**EXERCISE BRIEF**
Starting with the line that contains "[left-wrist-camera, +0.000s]", copy each line exactly through the end of the listing, and omit all pictures.

____________________

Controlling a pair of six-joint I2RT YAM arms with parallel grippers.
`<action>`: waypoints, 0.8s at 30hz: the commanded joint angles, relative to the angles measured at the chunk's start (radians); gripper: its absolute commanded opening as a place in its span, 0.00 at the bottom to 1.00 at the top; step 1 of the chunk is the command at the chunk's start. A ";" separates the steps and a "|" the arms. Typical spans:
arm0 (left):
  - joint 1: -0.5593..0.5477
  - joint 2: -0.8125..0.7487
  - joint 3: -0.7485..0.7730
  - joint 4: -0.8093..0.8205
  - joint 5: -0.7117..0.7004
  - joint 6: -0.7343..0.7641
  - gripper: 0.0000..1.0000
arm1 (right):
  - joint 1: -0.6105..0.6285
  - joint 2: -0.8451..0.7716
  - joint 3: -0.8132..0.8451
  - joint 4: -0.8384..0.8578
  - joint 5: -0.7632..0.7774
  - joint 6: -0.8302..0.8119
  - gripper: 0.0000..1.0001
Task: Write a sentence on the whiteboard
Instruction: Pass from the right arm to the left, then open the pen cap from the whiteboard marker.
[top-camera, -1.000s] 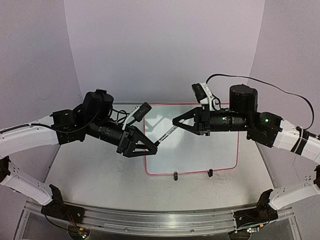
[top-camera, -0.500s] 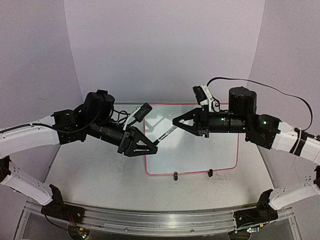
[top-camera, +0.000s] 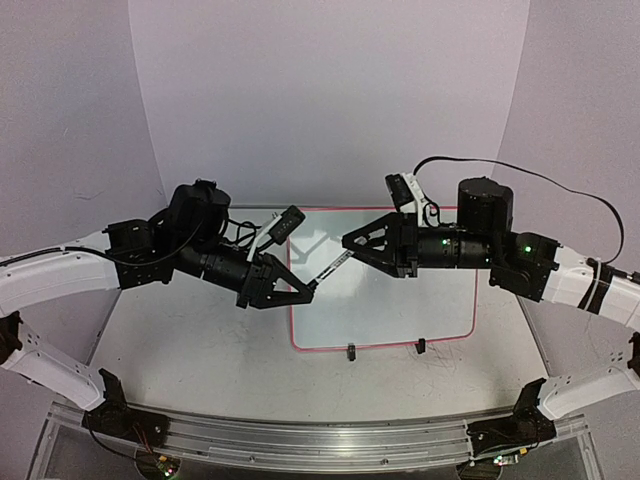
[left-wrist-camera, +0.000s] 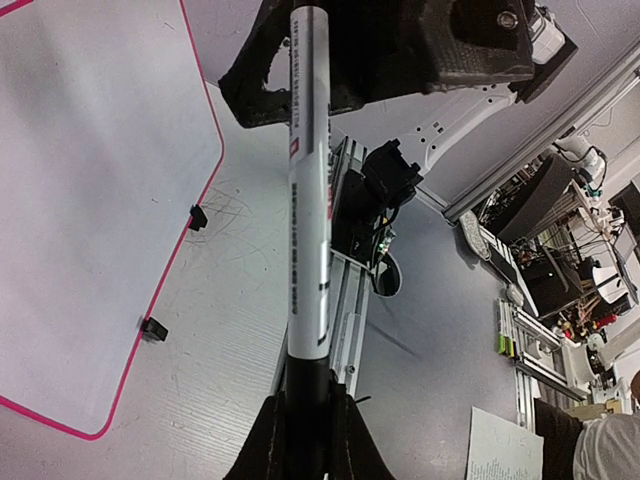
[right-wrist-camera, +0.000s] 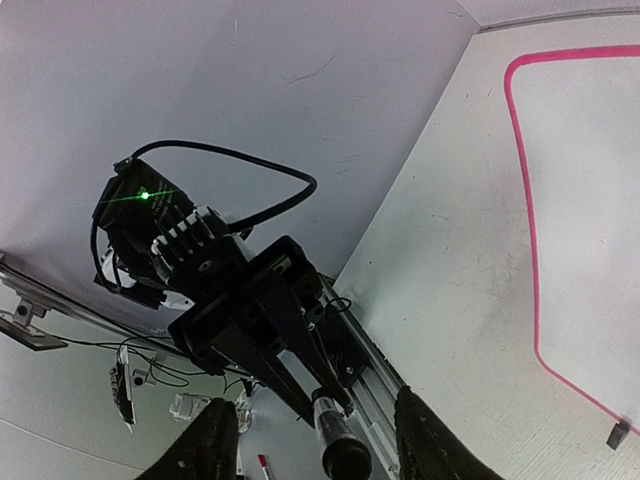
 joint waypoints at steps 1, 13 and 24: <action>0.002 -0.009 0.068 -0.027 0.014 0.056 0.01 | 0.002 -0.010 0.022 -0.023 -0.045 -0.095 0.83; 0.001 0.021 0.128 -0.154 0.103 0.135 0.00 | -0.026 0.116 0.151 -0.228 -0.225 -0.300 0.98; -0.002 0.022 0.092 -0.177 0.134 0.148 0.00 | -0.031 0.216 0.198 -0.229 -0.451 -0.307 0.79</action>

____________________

**PROBLEM SOLUTION**
[left-wrist-camera, +0.000s] 
[right-wrist-camera, +0.000s] 
 joint waypoints at steps 1, 13 and 24: <action>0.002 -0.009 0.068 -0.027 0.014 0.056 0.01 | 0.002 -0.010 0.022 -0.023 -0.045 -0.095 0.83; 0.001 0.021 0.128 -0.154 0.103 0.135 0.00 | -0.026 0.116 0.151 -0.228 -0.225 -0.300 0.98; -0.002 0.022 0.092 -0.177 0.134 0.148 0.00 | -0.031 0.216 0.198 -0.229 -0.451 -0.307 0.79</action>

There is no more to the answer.